* _Work required_: The answer must be the full listing, repeated word for word.
BEGIN Source material
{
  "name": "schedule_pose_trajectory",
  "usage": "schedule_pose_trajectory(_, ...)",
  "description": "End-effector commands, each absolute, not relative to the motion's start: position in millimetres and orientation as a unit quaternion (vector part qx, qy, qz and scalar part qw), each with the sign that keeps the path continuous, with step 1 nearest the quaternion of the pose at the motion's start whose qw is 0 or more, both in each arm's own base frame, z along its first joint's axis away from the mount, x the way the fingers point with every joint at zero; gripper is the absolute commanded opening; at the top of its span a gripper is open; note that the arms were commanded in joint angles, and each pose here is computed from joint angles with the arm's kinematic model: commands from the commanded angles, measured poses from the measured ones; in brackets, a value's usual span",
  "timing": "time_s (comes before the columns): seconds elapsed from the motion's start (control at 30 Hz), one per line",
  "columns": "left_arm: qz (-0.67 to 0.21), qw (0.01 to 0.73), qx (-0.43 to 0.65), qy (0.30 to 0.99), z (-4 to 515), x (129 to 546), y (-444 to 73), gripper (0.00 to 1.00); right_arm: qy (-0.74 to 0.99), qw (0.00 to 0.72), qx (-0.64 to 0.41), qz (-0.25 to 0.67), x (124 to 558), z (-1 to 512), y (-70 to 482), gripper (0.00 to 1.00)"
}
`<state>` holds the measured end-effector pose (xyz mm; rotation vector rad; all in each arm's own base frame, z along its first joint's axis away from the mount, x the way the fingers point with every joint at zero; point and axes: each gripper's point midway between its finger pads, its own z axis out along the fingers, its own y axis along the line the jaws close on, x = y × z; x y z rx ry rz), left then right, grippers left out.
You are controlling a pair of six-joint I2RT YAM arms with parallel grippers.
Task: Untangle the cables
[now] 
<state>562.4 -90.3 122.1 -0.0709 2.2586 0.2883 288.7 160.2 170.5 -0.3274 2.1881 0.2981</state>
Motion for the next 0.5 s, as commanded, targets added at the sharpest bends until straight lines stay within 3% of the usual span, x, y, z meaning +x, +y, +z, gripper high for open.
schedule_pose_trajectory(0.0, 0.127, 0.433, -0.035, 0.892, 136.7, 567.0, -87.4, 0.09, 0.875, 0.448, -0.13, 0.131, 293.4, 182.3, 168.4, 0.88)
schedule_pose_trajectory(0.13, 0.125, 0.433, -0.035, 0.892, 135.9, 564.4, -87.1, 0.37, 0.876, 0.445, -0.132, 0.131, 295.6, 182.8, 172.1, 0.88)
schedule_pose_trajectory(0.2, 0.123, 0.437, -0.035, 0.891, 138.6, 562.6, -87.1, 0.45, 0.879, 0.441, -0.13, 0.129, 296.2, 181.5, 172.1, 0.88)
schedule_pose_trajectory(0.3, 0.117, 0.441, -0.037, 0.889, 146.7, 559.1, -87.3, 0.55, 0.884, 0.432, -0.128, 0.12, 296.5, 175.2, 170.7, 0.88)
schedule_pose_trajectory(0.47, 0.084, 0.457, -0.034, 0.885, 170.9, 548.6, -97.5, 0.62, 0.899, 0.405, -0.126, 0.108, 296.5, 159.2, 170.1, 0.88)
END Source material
* _Answer for this exercise_:
{
  "name": "schedule_pose_trajectory",
  "usage": "schedule_pose_trajectory(_, ...)",
  "description": "End-effector commands, each absolute, not relative to the motion's start: position in millimetres and orientation as a unit quaternion (vector part qx, qy, qz and scalar part qw), each with the sign that keeps the path continuous, with step 1 nearest the quaternion of the pose at the motion's start whose qw is 0 or more, both in each arm's own base frame, z along its first joint's axis away from the mount, x the way the fingers point with every joint at zero; gripper is the absolute commanded opening; at the top of its span a gripper is open; note that the arms were commanded in joint angles, and each pose here is computed from joint angles with the arm's kinematic model: commands from the commanded angles, measured poses from the measured ones; in brackets, a value's usual span",
  "timing": "time_s (comes before the columns): seconds elapsed from the motion's start (control at 30 Hz), one per line",
  "columns": "left_arm: qz (-0.67 to 0.21), qw (0.01 to 0.73), qx (-0.43 to 0.65), qy (0.30 to 0.99), z (-4 to 515), x (129 to 546), y (-444 to 73), gripper (0.00 to 1.00); right_arm: qy (-0.74 to 0.99), qw (0.00 to 0.72), qx (-0.64 to 0.41), qz (-0.25 to 0.67), x (124 to 558), z (-1 to 512), y (-70 to 482), gripper (0.00 to 1.00)"
}
`<state>` holds the measured end-effector pose (xyz mm; rotation vector rad; all in each arm's own base frame, z along its first joint's axis away from the mount, x the way the fingers point with every joint at zero; point and axes: each gripper's point midway between its finger pads, its own z axis out along the fingers, its own y axis along the line the jaws close on, x = y × z; x y z rx ry rz), left then right, grippers left out.
You are controlling a pair of six-joint I2RT YAM arms with parallel grippers.
Task: Untangle the cables
[now] 
<state>562.4 -90.3 122.1 -0.0709 2.2586 0.2883 288.7 160.2 170.5 -0.3274 2.1881 0.2981</state>
Motion for the next 0.5 s, as commanded, targets added at the sharpest bends until straight lines stay within 3% of the usual span, x, y, z meaning +x, +y, +z, gripper high for open.
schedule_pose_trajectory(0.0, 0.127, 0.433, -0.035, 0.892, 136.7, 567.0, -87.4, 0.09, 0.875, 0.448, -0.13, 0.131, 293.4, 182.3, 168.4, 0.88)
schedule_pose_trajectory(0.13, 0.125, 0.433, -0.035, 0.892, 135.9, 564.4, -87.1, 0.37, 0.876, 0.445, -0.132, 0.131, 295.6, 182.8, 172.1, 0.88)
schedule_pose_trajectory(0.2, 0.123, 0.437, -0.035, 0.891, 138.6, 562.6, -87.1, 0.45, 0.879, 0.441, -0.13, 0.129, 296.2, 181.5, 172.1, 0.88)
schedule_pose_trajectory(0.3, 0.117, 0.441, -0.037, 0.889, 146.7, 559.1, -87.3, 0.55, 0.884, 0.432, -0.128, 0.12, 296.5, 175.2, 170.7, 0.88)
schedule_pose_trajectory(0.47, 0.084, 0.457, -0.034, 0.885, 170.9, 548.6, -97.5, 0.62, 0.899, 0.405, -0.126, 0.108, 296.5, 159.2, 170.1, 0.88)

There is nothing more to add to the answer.